Brazil club fire deaths spark World Cup fear
A victim of the fire in the Kiss nightclub in Santa Maria city is carried from the scene. photograph: deivid dutra/ap
The devastating fire that swept through a nightclub in southern Brazil last month is still claiming victims.
Last week club bouncer Rodrigo Taugen became the 239th person to die when he succumbed to his injuries. Another 33 people remain in hospital, six on artificial respirators. Specialised medicine has had to be flown in from the US to try and combat the lethal effects of cyanide gas released when soundproofing foam on the ceiling caught fire.
So far only four people have been held by the team investigating the fire – the club’s two owners and two members of the band whose illegal pyrotechnic display is believed to have sparked the blaze.
Investigators say the club was overcrowded when the fire struck and fire extinguishers did not work. Having barely survived the fire himself, one of the owners has since tried to take his own life.
Within hours of the disaster it was revealed the permit to run the Kiss club had expired.
Despite one of the lead investigators saying there were “strong indications” that public officials were responsible for the disaster and promising that it would not just be “small guys” who would pay, no official has yet been detained.
The revelation that incompetent or corrupt officials allowed a death trap to operate as a nightclub has raised questions about Brazil’s ability to host the upcoming World Cup and Olympic Games safely.
Fifa general secretary Jerome Valcke sought to allay any fears: “What happened is the most horrible thing . . . But it has nothing to do with the security within the stadiums.”

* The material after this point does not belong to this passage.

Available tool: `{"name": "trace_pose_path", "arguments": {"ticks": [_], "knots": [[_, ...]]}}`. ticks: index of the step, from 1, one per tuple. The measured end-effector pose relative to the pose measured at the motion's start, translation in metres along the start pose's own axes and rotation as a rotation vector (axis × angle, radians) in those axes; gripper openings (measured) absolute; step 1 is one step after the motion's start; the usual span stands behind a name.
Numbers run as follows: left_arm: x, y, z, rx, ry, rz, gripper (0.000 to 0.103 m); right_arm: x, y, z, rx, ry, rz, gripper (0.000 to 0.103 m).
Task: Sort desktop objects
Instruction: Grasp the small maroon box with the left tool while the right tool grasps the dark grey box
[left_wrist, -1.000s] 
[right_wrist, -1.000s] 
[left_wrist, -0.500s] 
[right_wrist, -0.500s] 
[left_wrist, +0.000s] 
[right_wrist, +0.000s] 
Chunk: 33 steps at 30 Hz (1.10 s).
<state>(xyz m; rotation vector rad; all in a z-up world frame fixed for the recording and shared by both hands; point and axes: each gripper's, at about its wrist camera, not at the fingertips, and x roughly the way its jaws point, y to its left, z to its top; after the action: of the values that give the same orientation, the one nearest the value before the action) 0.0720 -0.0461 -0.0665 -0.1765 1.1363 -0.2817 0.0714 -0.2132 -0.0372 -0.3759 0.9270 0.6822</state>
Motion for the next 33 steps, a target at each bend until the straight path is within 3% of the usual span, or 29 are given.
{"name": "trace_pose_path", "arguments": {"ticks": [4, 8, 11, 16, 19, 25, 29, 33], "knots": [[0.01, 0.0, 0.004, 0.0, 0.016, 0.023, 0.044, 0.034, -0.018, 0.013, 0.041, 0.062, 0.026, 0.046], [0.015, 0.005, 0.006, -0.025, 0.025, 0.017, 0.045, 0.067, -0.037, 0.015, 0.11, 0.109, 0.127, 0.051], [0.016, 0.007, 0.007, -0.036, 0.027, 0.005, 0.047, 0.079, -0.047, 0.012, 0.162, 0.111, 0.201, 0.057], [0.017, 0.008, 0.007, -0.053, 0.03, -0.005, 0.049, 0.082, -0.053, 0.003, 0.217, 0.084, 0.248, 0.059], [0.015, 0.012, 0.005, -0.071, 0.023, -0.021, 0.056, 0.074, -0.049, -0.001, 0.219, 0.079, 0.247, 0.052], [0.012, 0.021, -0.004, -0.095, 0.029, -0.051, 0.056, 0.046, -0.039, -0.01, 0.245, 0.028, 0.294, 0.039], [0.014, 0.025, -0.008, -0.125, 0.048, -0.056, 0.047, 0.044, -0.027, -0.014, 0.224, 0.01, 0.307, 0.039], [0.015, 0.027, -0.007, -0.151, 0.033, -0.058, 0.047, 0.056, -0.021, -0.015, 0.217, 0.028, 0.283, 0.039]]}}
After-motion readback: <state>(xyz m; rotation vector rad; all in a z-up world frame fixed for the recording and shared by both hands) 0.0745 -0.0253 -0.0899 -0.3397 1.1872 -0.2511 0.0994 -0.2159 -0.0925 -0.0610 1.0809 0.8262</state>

But there is cause for concern. Six stadiums that will host this June’s Confederations Cup – a dress rehearsal for the World Cup – are months behind schedule and will only now be ready in April, reducing the time available for safety checks.
Risk experts working with authorities are confident the country will be ready. “The major infrastructure for the World Cup and Olympics will be safe for all using it,” said Prof Moacyr Duarte, an expert in risk assessment at Rio de Janeiro’s Federal University’s Alberto Luiz Coimbra Institute.
“Brazil has the capacity to host these events safely. The problem is in smaller cities where there is less managerial capacity and it seems a greater problem with corruption.”
That provides some reassurance. But the 500,000 fans expected for the World Cup will not spend all their time in stadiums under Fifa’s control.
Just this week the entrance of a new hospital in the poor northeastern state of Ceará collapsed in a thunderstorm less than a month after it opened, injuring two people. The state’s governor was already under investigation for using public funds to pay one of Brazil’s top singers €250,000 to perform at the opening of the hospital, which is located in his home town.
But corruption is not just a problem at municipal and state level as recent events in Brasília indicate.
President Dilma Rousseff is courting former allies thrown out of government in 2011 for corruption as she eyes their support ahead of her re-election campaign next year.
At the start of the month Renan Calheiros was voted in as president of the country’s senate, the post from which he quit in 2007 because of a corruption scandal. Then the revelation of a love child with a journalist exposed the dubious nature of his wealth after it was revealed he was using a lobbyist for a construction company to pay his child maintenance.
The state’s chief public prosecutor has filed charges against Mr Calheiros in relation to the scandal but, regardless, Mrs Rousseff’s base swept him back into power.
What the Kiss disaster and the return of Mr Calheiros confirm for millions of Brazilians is that there is something rotten and the heart of their state.